Still less, however, does the Gospel presuppose any definite knowledge of nature, or stand in any connexion with such knowledge; not even in a negative sense can this contention be maintained. It is religion and the moral element that are concerned. The Gospel puts the living God before us. Here, too, the confession of Him in belief in Him and in the fulfilment of His will is the sole thing to’ be confessed; this is what Jesus Christ meant. So far as the knowledge is concerned—and it is vast—which may be based upon this belief, it always varies with the measure of a man’s inner development and subjective intelligence. But to possess the Lord of heaven and earth as a Father is an experience to which nothing else approaches; and it is an experience which the poorest soul can have, and to the reality of which he can bear testimony.

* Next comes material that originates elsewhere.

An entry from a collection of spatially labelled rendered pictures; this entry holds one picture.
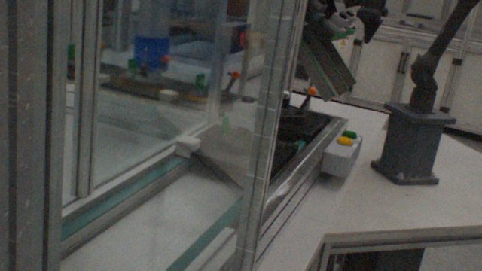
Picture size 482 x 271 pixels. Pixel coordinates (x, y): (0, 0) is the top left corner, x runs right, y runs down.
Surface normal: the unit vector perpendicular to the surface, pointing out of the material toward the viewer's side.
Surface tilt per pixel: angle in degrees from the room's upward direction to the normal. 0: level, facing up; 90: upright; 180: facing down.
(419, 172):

An experience—it is only the religion which a man has himself experienced that is to be confessed; every other creed or confession is in Jesus’ view hypocritical and fatal. If there is no broad “theory of religion” to be found in the Gospel, still less is there any direction that a man is to begin by accepting and confessing any ready-made theory. Faith and creed are to proceed and grow up out of the all-important act of turning from the world and to God, and creed is to be nothing but faith reduced to practice. “All men have not faith,” says the apostle Paul, but all men ought to be veracious and be on their guard in religion against lip-service and light-hearted assent to creeds. “A certain man had two sons; and he came to the first and said, Son, go work to-day in my vineyard. He answered and said, I will not; but afterward he repented and went. And he came to the second, and said likewise. And he answered and said, I go, Sir; and went not.”